Re: discussion about Semantic Web realization

Maciej Gawinecki wrote:

> Thank you for your help,

A suggestion/question: how might your analysis differ if you took the 
perspective that there is only one Web, ... the World Wide one; and that 
'Semantic Web' is the name of a (world-wide) project to help improve it. 
  Just as the 'Mobile Web' initiative aims to progress the state of the 
Web art relating to use from mobile devices. If you talk about the 
Semantic Web as a new replacement Web, you're bound to be dissapointed. 
If you think of it as a collaborative project, hopefully you'll find a 
way to get involved and help with it.

Noun phrases can mislead us sometimes. A phrase such as '[the] Semantic 
Web' (or 'Mobile ...') can have the unfortunate side-effect that it 
slips us into thinking that there are a countable number of "Webs". And 
we then look around and we see the these apparently-new "Webs" look like 
peas in orbit around the Jupiter "classic Web".

If we focus instead on the notion of their being just one Web, we can 
still ask why the proportion of it with an RDF representation is 
relatively tiny. But we don't take the absence of a new all-replacing 
'thing' as a measure of failure.

Thinking about RDF:

 > - decentralization, no central database of content and links

RDF also has this characteristic. The Web itself is our distributed 
database of schemas. We're all free to use shared schemas, or our own 
application-specific schemas. And by using Web identifiers for our 
descriptive terms, we set things up so that mappings (often lossy, 
pragmatic mappings) can be created days months or years later, either in 
procedural code or using technologies like SPARQL, OWL, RIF. The 
important thing is that these agreements and mappings can be documented 
later, if at all. People can get on with their immediate business 
without asking for permission or forgiveness. There is more 
bottlenecking and centralisation in a traditional 'enterprise' SQL-based 
   environment than in the entire planet-wide Semantic Web.

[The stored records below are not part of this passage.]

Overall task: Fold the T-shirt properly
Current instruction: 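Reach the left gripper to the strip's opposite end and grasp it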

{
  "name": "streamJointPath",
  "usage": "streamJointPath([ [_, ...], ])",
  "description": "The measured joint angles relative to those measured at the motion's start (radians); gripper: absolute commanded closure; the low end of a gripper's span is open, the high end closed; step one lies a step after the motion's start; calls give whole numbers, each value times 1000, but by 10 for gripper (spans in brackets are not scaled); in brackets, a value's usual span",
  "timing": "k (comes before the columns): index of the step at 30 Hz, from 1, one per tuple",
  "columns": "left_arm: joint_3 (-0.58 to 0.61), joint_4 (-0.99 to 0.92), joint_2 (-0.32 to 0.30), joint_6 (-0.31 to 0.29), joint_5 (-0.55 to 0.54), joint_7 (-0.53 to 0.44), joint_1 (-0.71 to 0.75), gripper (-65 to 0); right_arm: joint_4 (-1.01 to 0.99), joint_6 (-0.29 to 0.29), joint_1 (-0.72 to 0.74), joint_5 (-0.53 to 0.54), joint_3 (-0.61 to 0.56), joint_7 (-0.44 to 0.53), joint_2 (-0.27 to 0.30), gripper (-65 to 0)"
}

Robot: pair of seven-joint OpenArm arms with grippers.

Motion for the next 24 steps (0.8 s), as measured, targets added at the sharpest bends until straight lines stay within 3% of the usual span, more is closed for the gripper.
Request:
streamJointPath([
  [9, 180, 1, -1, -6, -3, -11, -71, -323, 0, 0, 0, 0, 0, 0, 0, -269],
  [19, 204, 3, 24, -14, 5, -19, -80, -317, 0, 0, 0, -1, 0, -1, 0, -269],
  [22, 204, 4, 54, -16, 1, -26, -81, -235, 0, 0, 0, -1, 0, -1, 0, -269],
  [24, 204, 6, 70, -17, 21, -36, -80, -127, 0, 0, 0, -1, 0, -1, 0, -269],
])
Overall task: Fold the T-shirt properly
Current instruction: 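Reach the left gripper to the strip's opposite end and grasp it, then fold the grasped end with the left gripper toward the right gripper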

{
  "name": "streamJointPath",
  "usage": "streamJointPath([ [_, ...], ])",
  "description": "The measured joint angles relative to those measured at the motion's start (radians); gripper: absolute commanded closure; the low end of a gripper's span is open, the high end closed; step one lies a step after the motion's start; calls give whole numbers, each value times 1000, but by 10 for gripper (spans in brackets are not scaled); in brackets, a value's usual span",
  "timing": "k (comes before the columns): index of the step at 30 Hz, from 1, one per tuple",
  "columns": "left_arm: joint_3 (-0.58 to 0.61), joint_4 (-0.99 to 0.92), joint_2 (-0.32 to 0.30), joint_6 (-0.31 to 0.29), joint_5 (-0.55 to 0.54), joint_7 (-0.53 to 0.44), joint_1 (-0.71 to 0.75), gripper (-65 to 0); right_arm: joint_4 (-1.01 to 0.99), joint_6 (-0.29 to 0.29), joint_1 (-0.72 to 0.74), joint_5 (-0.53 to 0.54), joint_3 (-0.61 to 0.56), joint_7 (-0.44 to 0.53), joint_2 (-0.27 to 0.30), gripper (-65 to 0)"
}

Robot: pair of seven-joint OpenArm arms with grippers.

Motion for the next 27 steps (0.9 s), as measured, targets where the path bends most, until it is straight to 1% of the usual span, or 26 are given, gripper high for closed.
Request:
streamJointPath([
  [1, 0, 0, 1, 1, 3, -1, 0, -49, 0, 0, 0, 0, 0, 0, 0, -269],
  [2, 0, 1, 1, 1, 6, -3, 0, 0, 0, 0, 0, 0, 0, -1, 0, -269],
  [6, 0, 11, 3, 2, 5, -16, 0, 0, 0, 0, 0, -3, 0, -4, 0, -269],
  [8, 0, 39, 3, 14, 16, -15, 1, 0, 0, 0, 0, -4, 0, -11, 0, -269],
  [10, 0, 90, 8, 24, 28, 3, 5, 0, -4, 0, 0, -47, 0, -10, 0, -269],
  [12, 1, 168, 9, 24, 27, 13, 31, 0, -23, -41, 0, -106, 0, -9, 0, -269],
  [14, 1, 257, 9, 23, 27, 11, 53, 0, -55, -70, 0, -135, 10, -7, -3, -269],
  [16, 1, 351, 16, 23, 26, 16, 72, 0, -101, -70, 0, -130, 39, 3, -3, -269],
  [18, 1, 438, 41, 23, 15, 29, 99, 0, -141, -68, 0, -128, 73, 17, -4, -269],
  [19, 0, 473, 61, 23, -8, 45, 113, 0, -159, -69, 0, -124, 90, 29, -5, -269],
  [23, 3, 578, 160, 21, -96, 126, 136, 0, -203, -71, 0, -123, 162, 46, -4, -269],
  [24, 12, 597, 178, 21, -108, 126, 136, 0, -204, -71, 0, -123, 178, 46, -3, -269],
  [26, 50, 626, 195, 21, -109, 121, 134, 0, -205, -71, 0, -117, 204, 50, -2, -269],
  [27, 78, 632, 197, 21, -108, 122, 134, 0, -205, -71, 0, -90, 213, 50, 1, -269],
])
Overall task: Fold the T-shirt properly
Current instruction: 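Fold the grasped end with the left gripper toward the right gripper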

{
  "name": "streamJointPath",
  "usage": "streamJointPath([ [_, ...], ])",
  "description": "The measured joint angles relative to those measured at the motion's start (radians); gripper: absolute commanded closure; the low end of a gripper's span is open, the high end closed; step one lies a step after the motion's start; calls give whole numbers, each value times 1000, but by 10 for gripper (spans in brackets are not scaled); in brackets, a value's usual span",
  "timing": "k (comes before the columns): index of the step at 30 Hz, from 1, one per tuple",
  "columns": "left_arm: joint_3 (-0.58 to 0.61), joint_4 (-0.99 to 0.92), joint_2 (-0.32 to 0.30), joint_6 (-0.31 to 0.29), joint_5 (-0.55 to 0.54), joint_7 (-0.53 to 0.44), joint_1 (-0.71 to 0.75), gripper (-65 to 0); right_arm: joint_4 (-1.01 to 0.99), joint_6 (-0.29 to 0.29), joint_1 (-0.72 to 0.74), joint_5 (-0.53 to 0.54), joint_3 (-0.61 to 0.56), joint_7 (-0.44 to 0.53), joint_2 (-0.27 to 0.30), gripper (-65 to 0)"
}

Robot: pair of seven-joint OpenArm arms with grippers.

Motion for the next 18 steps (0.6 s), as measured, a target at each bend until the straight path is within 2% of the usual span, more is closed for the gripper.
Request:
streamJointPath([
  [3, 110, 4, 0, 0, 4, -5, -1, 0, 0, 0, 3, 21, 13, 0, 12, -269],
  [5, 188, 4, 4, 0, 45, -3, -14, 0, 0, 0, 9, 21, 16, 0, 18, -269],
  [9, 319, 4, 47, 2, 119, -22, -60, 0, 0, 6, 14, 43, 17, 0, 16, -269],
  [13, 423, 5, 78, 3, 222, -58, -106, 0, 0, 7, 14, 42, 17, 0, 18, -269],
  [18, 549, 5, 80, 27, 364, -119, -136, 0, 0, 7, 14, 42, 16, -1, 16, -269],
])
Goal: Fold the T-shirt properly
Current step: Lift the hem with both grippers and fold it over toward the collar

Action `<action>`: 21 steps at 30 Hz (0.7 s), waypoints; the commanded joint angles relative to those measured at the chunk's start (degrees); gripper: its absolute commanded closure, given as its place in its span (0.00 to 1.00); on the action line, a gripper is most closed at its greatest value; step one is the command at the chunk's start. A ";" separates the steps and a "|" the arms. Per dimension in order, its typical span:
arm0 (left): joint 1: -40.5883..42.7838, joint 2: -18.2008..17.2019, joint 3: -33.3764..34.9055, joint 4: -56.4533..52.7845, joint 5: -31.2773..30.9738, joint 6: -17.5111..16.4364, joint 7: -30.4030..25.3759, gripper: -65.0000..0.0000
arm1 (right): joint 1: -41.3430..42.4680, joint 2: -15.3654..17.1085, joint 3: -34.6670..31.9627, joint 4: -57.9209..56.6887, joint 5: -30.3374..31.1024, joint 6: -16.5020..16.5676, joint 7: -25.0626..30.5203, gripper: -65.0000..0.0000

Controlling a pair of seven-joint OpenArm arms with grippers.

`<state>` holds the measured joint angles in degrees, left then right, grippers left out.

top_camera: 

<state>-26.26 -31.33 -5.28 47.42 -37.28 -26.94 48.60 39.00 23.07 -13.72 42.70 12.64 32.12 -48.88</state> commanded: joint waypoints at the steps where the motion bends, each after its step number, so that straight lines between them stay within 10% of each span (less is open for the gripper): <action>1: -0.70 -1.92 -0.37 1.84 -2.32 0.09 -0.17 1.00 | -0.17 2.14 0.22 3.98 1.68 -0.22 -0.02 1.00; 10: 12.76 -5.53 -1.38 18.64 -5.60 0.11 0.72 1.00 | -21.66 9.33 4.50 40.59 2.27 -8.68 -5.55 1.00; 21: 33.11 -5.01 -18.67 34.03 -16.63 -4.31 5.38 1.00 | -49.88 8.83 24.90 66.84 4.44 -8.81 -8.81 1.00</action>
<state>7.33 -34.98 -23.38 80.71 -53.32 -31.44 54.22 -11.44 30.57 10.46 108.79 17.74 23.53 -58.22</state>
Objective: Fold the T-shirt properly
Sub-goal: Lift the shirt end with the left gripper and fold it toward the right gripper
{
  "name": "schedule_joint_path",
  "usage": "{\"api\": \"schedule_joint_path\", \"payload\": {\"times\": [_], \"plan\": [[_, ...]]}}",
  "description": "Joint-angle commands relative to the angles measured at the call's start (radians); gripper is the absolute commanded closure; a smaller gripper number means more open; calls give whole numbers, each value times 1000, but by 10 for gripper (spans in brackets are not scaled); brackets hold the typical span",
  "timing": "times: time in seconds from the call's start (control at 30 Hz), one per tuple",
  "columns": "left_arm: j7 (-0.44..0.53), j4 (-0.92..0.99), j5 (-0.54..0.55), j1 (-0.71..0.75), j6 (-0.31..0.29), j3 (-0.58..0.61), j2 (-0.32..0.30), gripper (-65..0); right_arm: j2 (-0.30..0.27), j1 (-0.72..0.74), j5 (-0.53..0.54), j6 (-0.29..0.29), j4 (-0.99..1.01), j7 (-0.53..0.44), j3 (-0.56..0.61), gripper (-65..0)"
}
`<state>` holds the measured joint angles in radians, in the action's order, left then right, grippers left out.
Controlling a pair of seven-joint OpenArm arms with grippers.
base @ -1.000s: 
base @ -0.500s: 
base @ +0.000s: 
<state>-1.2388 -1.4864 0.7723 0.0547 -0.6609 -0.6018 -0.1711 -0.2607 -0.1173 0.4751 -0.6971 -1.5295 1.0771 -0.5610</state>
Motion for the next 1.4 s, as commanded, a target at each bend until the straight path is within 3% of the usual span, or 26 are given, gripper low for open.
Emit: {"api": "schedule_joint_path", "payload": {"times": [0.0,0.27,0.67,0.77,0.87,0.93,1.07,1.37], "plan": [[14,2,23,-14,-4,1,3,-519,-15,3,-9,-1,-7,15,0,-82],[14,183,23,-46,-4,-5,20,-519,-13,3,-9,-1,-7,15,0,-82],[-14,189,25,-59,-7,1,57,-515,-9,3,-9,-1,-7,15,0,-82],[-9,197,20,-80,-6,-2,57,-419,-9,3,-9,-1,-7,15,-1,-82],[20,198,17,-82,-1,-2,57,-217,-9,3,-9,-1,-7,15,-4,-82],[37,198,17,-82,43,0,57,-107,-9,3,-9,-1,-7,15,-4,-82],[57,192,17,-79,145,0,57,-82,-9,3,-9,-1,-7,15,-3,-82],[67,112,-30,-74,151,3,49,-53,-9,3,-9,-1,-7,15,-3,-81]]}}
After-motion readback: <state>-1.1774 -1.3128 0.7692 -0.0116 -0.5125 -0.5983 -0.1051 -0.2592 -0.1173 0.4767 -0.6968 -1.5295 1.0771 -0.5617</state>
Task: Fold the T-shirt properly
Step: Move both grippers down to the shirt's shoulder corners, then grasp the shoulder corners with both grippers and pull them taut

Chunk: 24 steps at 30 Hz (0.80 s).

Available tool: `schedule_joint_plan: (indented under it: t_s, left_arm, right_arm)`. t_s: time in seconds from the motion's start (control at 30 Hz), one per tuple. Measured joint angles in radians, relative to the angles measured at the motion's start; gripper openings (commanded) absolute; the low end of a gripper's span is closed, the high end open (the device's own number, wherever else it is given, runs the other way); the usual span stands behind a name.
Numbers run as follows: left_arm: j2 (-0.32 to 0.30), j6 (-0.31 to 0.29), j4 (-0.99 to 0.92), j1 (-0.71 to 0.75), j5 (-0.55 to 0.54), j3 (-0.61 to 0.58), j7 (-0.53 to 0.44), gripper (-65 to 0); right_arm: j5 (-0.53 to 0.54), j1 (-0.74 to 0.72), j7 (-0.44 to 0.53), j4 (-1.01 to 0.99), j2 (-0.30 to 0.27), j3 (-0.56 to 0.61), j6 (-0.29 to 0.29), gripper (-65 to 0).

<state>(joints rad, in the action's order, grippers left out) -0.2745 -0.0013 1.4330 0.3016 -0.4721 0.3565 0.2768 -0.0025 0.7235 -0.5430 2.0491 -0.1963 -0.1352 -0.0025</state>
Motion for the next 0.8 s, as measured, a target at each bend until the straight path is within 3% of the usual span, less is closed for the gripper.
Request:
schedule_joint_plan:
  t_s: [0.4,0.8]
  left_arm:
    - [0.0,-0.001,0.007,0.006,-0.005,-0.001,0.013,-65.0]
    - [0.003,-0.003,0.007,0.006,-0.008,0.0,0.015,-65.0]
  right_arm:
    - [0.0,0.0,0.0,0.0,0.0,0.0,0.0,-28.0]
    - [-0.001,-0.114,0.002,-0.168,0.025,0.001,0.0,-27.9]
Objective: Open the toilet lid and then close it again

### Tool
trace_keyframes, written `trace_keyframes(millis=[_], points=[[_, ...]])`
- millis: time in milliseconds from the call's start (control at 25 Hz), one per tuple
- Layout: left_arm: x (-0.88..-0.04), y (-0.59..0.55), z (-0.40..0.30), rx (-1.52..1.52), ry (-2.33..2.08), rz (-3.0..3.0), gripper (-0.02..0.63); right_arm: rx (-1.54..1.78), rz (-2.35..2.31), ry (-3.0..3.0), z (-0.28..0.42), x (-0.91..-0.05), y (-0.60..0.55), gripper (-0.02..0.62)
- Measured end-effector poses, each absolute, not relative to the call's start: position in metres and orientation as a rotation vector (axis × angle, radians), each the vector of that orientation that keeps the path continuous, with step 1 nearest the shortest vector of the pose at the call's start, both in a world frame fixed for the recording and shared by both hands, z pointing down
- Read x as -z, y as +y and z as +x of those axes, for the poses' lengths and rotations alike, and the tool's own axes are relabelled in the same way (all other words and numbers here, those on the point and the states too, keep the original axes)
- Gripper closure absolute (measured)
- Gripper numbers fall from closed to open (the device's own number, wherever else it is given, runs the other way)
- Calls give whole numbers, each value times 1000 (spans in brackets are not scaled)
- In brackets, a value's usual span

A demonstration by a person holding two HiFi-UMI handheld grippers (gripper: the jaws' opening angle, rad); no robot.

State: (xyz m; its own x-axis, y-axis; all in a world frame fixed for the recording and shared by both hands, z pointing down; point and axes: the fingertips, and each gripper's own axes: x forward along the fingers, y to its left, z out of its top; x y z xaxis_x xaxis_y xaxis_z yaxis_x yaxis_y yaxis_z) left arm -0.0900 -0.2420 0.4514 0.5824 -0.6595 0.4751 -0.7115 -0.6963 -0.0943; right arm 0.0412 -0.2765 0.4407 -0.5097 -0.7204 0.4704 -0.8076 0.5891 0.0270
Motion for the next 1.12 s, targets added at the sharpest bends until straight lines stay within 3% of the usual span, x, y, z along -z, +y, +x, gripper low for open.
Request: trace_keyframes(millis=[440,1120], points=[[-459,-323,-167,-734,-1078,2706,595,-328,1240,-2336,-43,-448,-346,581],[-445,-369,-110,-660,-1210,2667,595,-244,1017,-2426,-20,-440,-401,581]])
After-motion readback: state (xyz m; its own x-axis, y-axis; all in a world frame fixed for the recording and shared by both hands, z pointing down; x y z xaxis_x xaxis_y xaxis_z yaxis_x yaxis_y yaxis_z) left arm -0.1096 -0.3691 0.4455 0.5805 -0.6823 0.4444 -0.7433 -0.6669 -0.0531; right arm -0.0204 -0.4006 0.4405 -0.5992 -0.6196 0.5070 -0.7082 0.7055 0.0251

 > - one-way links, requiring no cooperation, approval from the link target

This corresponds to RDF's claim-based design, where anything that can be 
read as RDF is free to encode claims about anything else. eg. (for 
better or worse) I can talk about you in my FOAF file whether you like 
it or not.


 > - a simple protocol (HTTP) and markup format (HTTP*) that anyone could
adapt and copy

(assume you meant HTML for the latter (*))

RDF/SemWeb uses HTTP heavily too (but doesn't require it; we can eg. 
query SPARQL over XMPP protocol). For formats, a system designed for 
improved machine processing is by necessity going to be harder for 
humans to create at the byte or character level. But there are various 
efforts in play to ensure that we can RDF views of as much data as 
possible: by mapping from SQL (which humans have GUIs for, Web based and 
desktop); from wellformed or annotated HTML (GRDDL/RDFa), from Wikis, 
etc. Semantic Web people are pragmatists, and will pull data in from 
wherever it can be found...

 > - no established competitors serving the same need

Depending on level of analysis, Gopher was an early competitor; however 
the Web was a unifying abstraction that embraced gopher, ftp, telnet etc 
as components of our information universe; it embraces RDF too.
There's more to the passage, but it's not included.